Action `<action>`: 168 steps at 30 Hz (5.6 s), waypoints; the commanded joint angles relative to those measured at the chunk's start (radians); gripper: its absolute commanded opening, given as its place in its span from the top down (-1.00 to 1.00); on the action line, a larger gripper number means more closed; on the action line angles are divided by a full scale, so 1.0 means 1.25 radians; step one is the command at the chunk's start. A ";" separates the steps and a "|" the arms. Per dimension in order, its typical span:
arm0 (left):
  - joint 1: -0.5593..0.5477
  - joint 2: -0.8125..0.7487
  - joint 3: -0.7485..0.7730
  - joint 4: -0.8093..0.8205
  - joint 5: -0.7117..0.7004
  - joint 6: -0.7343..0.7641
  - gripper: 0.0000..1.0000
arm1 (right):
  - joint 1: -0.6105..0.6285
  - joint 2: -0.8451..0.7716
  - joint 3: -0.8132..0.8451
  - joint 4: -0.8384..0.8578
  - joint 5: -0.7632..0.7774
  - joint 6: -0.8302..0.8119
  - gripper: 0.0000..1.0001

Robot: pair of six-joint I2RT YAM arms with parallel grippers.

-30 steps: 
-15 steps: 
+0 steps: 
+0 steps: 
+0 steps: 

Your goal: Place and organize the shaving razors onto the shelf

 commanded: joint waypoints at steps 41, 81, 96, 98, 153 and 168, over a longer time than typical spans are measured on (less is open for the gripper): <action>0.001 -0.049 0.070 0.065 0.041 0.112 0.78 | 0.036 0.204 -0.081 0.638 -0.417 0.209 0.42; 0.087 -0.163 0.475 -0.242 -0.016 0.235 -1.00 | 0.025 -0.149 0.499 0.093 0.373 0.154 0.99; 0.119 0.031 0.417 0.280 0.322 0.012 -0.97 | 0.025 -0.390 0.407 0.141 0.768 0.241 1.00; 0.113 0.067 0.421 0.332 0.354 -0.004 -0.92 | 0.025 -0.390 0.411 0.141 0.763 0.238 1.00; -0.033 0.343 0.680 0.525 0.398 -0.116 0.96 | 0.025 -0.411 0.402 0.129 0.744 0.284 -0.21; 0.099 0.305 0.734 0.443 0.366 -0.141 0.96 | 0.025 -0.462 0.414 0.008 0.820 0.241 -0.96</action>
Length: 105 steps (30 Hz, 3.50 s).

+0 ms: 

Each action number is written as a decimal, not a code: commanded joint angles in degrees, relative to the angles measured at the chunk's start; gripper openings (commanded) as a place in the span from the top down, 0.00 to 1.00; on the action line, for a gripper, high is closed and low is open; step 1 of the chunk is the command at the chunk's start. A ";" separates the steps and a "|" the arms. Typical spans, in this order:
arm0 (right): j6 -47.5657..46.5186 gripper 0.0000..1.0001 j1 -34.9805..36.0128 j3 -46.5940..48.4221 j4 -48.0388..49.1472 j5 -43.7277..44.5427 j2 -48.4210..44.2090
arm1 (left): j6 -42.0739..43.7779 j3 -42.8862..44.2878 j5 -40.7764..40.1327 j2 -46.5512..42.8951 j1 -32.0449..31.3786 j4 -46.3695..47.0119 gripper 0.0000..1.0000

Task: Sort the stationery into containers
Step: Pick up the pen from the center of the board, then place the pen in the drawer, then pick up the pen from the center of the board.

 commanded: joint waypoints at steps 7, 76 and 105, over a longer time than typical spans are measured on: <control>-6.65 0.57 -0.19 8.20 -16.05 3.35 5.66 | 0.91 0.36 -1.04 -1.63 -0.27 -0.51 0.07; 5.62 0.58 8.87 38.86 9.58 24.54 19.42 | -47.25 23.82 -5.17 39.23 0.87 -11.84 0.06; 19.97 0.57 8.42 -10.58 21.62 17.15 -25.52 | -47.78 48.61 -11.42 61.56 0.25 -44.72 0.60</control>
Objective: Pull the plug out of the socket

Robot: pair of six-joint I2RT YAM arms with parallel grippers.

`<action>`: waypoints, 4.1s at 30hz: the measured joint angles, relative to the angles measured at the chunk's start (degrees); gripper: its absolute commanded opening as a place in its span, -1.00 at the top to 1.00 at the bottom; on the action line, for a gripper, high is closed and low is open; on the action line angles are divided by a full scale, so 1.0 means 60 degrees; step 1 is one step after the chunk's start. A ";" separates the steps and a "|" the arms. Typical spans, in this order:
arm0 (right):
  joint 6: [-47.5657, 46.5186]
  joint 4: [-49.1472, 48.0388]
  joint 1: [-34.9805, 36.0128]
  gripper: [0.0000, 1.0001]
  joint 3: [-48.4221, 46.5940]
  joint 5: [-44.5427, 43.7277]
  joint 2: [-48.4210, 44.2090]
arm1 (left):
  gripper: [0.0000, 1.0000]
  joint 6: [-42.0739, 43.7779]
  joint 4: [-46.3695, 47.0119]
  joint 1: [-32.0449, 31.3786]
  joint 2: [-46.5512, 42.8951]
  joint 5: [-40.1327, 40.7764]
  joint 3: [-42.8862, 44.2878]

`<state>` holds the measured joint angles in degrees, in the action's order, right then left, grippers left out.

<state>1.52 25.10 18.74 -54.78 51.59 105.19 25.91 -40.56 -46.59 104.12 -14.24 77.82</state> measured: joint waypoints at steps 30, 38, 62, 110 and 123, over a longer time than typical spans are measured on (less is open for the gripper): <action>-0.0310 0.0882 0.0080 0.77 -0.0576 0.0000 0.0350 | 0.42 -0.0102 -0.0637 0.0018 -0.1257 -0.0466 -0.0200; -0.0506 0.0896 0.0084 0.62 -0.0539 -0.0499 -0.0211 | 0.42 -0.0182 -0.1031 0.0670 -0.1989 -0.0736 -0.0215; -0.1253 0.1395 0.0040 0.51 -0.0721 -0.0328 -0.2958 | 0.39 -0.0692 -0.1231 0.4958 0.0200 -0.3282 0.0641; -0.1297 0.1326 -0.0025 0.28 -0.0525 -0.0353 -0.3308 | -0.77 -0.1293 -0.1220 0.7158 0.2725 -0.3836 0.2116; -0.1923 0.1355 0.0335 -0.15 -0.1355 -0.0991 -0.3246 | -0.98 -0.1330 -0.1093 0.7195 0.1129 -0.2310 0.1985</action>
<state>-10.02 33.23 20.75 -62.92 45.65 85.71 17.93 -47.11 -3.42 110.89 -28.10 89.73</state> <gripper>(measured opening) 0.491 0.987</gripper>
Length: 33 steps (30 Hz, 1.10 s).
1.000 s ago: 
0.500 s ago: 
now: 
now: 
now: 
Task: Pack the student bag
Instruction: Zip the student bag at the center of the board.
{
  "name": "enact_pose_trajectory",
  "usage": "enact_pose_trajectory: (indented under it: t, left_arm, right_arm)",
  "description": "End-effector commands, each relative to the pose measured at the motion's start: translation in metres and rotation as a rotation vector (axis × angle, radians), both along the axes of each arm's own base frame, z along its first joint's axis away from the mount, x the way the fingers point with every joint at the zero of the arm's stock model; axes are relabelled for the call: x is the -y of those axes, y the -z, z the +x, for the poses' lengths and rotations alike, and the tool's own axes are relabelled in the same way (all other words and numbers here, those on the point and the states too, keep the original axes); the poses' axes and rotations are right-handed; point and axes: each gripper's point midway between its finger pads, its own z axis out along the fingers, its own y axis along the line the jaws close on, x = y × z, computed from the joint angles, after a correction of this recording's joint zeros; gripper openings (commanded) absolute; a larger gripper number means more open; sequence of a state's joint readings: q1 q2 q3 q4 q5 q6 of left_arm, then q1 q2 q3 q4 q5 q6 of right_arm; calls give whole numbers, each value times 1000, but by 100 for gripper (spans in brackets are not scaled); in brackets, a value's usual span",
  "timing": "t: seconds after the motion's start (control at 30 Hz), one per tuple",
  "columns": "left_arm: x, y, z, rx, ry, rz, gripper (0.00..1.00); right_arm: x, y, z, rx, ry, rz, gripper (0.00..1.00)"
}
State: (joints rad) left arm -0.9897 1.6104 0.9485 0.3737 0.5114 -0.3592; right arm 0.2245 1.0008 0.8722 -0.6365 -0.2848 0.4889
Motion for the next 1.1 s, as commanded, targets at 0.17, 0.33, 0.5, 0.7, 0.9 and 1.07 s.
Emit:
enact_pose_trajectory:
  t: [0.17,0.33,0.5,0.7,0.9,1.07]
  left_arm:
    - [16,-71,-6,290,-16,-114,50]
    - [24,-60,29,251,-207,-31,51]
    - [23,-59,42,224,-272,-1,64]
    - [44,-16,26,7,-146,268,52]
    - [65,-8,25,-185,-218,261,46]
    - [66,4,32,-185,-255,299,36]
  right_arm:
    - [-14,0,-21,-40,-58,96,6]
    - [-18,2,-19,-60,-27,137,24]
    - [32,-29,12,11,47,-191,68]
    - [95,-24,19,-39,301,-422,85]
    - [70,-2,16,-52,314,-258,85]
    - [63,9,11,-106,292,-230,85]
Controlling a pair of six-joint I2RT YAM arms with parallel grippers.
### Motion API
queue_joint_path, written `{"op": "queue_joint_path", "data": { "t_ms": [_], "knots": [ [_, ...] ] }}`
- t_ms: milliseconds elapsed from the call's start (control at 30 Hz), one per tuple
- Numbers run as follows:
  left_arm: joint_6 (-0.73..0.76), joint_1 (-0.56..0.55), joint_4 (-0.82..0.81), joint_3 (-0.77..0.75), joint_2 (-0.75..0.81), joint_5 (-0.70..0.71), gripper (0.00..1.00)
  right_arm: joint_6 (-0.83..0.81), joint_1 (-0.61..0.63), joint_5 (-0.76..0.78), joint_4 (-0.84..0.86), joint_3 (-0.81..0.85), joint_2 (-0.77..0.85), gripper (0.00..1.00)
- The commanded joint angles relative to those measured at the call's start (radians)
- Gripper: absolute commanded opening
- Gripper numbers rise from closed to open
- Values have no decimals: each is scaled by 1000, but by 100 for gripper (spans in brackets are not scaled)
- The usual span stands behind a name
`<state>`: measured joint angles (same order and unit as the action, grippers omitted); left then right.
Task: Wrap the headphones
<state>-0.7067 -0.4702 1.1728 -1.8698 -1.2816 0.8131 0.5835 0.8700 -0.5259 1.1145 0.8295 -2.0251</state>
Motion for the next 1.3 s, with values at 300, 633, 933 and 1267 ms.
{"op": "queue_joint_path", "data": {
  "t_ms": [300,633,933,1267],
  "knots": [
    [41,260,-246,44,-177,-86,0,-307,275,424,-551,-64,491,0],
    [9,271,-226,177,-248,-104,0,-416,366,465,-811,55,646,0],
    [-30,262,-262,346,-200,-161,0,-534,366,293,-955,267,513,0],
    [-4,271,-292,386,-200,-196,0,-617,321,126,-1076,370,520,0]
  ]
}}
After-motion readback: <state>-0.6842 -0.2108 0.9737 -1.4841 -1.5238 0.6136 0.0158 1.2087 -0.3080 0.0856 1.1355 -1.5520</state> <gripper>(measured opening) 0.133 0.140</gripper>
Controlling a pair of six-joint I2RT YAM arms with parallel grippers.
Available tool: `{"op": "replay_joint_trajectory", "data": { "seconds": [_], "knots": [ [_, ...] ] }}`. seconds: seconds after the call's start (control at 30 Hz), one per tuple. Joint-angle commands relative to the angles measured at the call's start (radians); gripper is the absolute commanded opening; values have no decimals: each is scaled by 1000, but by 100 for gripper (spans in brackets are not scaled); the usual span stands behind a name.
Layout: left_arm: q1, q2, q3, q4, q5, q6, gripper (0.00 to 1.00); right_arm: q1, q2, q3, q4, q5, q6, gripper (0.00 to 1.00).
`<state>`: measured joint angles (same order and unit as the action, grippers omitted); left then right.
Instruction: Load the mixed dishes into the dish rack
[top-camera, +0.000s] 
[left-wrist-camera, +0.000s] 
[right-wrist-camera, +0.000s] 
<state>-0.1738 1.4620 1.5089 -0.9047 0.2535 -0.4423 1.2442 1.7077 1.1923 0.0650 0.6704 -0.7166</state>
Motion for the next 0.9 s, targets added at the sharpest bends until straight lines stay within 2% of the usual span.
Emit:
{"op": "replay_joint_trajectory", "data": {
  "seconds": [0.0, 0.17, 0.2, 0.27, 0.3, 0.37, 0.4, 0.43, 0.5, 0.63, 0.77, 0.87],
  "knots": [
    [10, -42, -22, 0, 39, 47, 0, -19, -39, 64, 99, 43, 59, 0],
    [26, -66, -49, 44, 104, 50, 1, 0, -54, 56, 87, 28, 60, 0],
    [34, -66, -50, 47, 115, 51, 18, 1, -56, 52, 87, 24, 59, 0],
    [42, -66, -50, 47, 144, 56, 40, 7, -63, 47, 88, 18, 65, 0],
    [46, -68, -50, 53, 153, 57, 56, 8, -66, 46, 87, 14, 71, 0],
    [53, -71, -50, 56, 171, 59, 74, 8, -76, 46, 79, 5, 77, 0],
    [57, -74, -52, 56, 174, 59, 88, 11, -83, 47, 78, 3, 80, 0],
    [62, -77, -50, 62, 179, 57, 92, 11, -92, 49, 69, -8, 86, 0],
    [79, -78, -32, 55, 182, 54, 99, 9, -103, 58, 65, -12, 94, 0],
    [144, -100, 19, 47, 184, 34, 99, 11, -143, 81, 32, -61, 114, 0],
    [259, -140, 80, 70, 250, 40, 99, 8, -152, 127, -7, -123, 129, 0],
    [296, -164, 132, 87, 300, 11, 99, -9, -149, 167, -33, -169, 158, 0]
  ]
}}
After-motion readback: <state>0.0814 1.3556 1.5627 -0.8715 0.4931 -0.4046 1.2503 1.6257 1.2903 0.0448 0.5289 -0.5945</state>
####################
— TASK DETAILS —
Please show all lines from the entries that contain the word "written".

— SOLUTION TO THE EXERCISE —
Each action number is written as a decimal, not a code: commanded joint angles in degrees, relative to the angles measured at the chunk's start; gripper openings (commanded) as a place in the span from the top down, 0.00 to 1.00; on the action line, for a gripper, high is closed and low is open; step 1 of the chunk is the command at the chunk's start. A ";" separates the steps and a "|" the arms. Typical spans, in this order:
queue_joint_path, written `{"op": "queue_joint_path", "data": { "t_ms": [_], "knots": [ [_, ...] ] }}`

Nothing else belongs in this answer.